As Spain had not been included in the treaty of 1562, a Spanish flotilla of twenty-two ships was destroyed near the island of Djerba, which had previously been seized by Spain. Not long afterwards a Turkish armada of 191 vessels sailed against the island of Malta, with the purpose of bringing to the home of the Knights Hospitalers the ruin that had already been inflicted at Rhodes on their brethren. For four months the siege lasted, costing the assailants nearly 20,000 men. Dragut, the Turkish commander, was slain, and finally, on September 11, 1565, the undertaking was abandoned as hopeless, and the Turkish armament withdrew.
Souliman’s days were brought to an end in the midst of the siege of a Hungarian town, Sziget, one of the many events of the frontier warfare carried on without intermission, irrespective of the treaty between the heads of the two states. His death was carefully concealed from his men for fear of discouraging them in their assaults on the citadel of the town, which was being heroically defended by Zriny.
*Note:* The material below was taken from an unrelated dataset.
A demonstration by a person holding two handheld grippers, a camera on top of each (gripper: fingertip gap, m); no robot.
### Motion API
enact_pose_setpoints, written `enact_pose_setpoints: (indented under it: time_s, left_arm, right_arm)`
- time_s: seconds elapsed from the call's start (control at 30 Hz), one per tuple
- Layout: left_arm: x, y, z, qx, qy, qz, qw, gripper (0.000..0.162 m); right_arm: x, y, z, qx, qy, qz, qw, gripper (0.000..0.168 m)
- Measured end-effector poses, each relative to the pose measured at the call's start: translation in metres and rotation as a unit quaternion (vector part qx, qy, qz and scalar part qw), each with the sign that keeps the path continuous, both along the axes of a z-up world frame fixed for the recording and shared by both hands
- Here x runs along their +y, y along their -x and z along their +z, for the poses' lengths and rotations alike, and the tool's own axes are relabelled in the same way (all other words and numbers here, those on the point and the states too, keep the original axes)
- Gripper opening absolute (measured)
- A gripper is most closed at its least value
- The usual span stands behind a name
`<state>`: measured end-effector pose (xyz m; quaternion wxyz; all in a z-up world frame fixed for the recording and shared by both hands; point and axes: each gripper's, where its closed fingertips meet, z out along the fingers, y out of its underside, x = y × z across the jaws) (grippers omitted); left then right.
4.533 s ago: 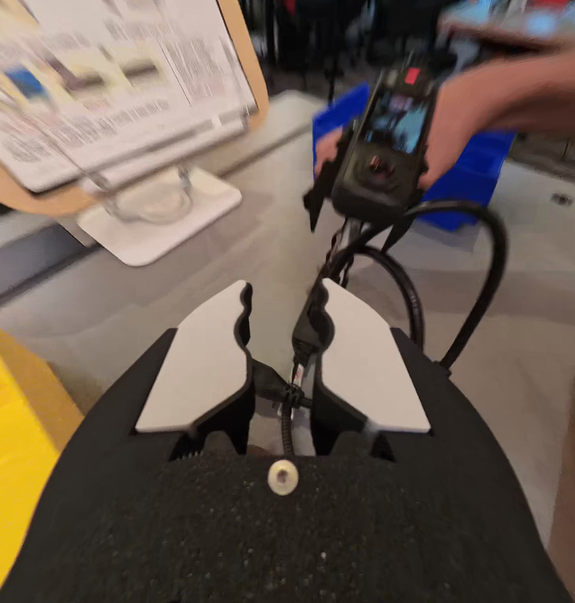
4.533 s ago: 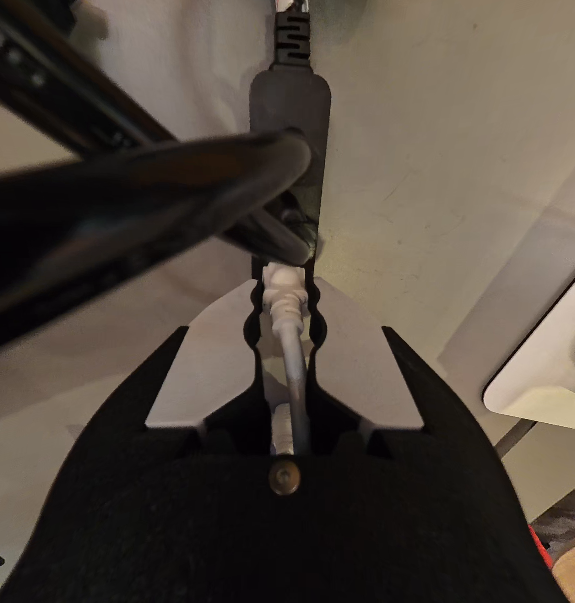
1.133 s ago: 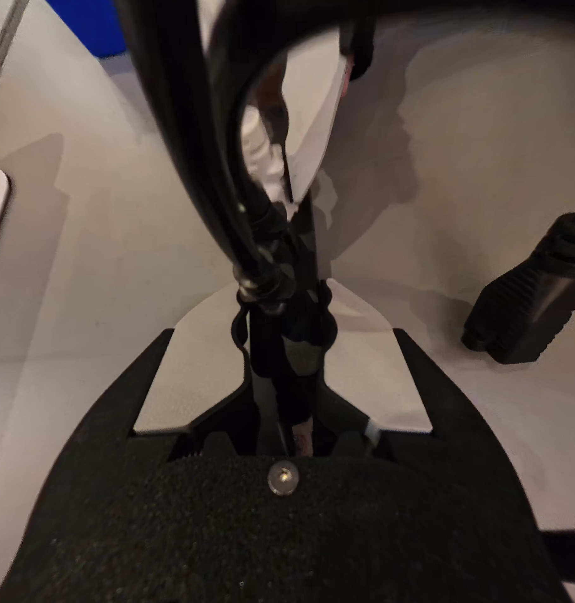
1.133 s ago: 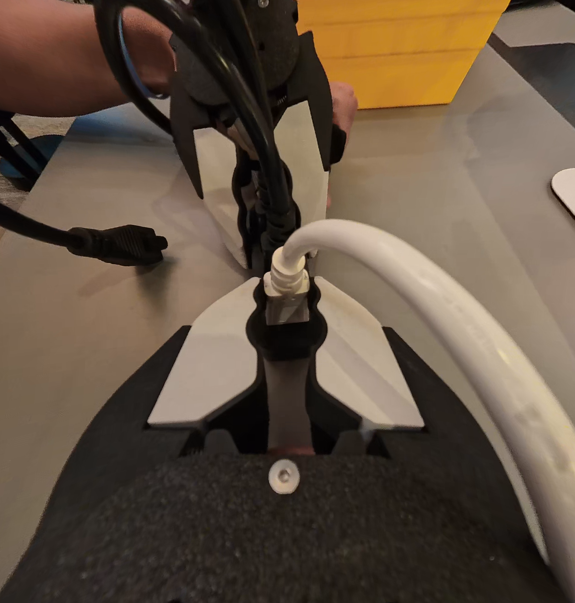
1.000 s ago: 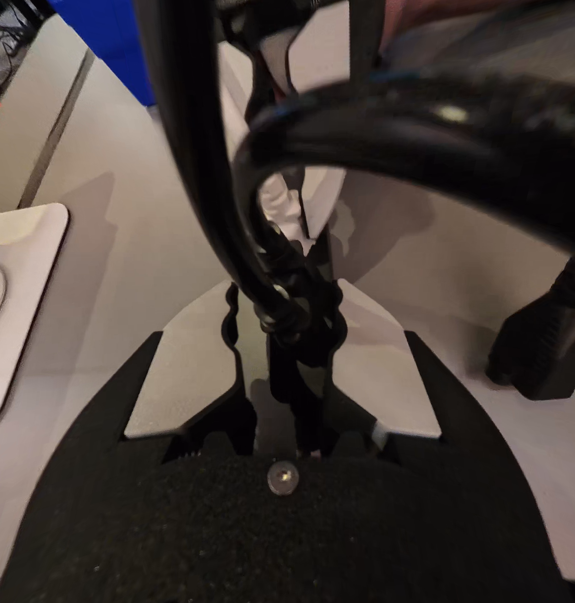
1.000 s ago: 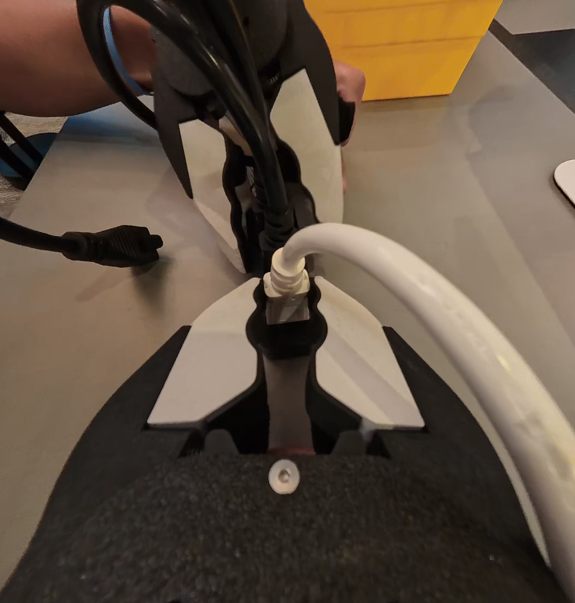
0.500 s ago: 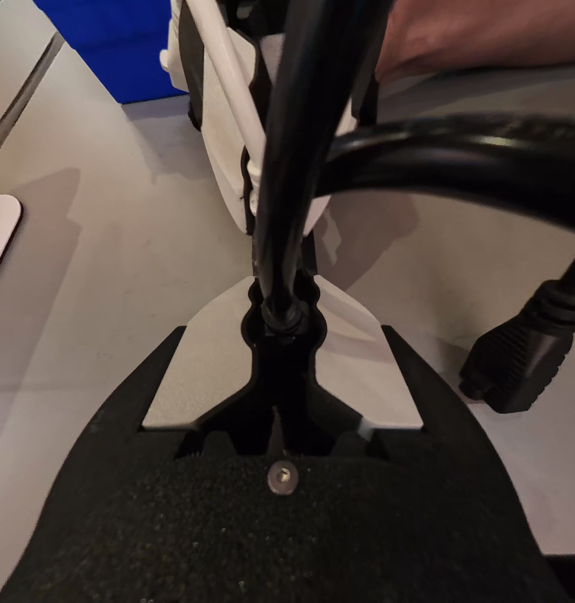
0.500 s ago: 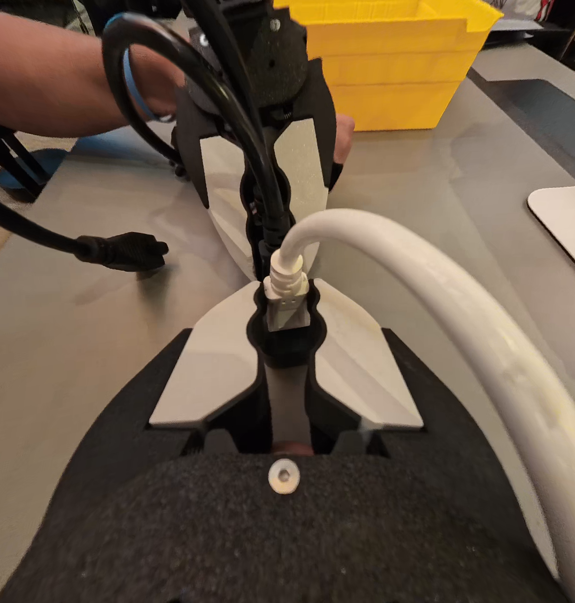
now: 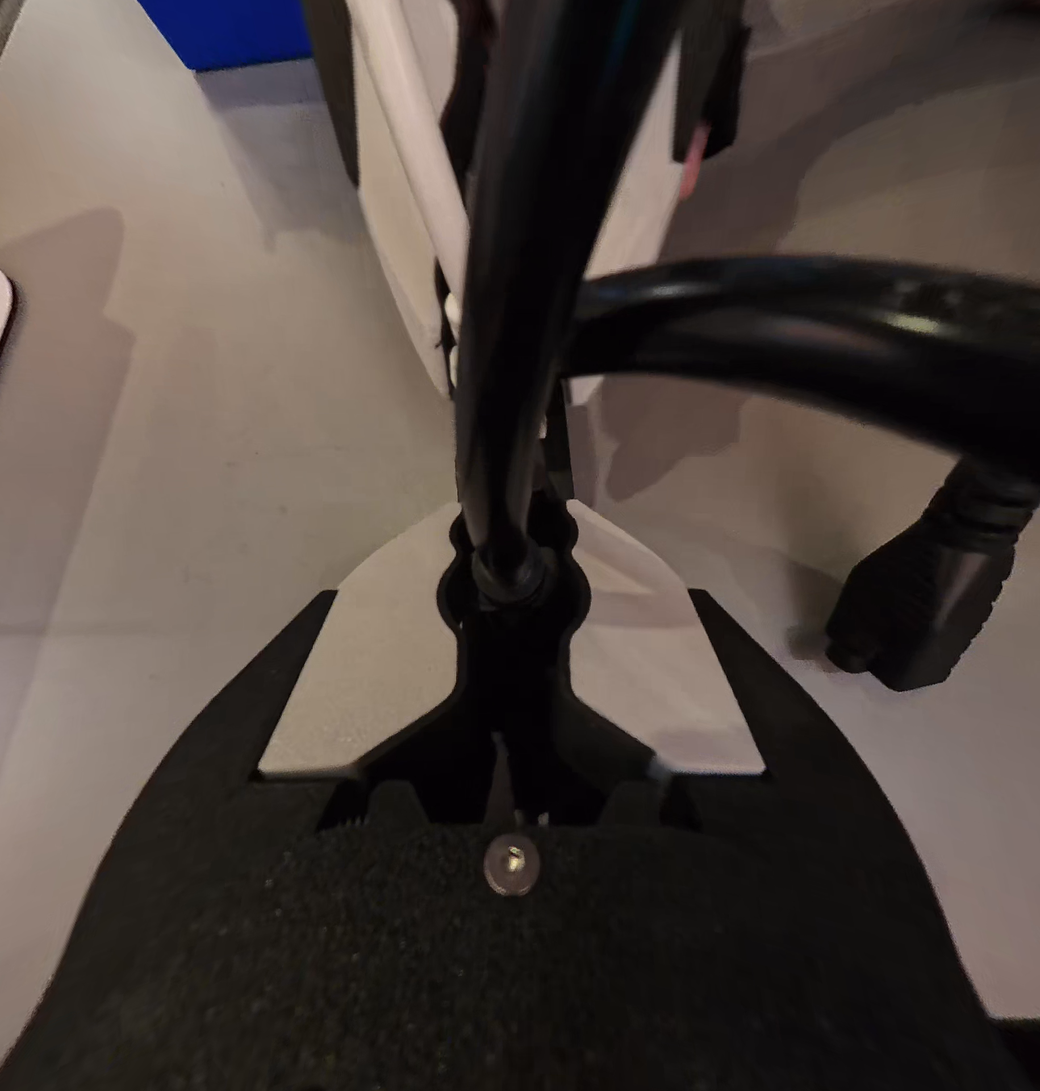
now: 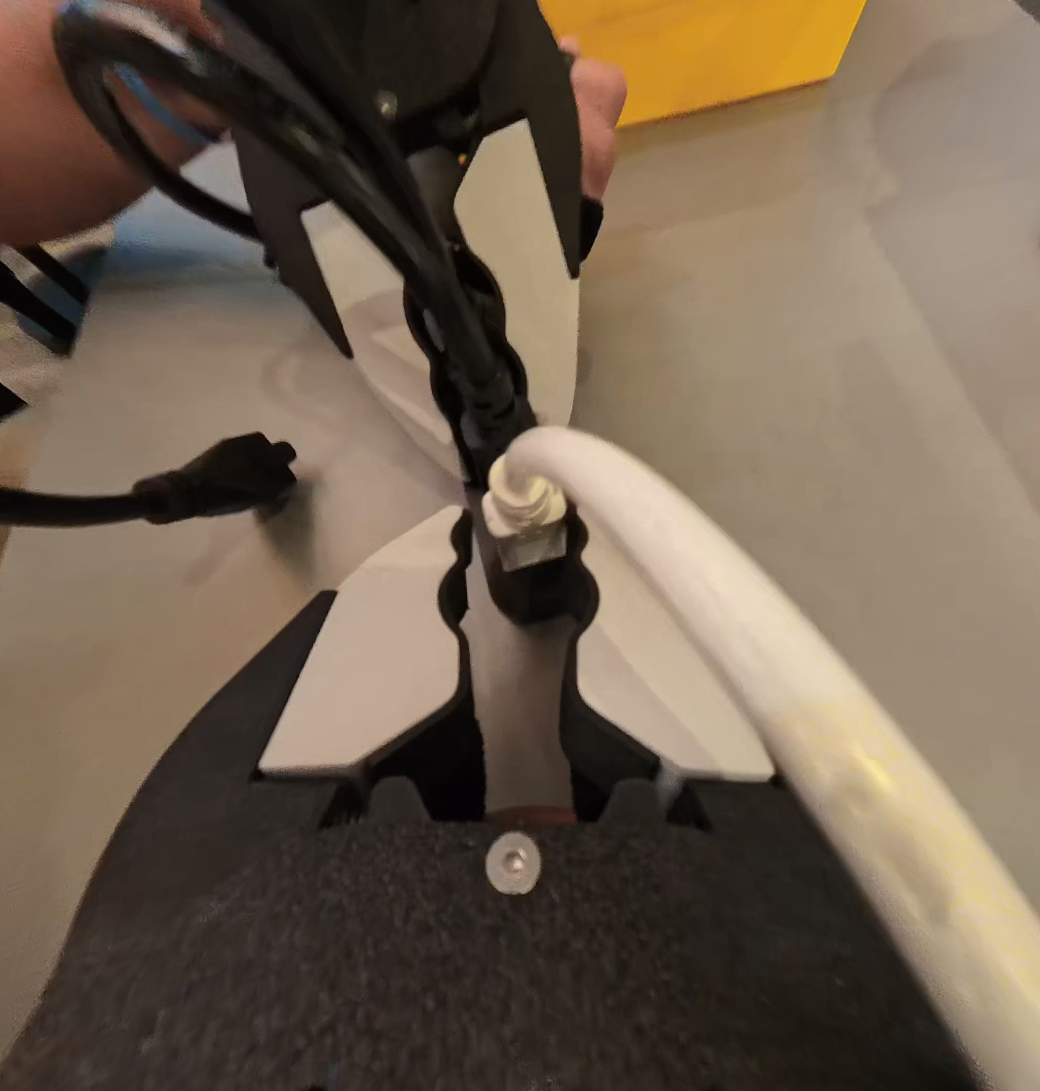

Three days after the Sultan’s death, on the 8th of September, 1566, only the central tower of the fort was left in the hands of the Hungarian champion. He loaded up his cannon to the muzzle, and in the smoke of the cannonade rushed into the thick of the Turkish lines and perished. He had taken care to arrange for the blowing up of the powder magazine at the time he made his sortie. The great tower fell in ruins, burying in the débris 3000 Turks. Souliman, in his life of seventy-one years, had personally led sixteen campaigns against the Christians; despite gout and physical weakness he would not hand over to a lieutenant the work of wiping out on the battlefield the stigma inflicted on Turkish arms by the failure at Malta.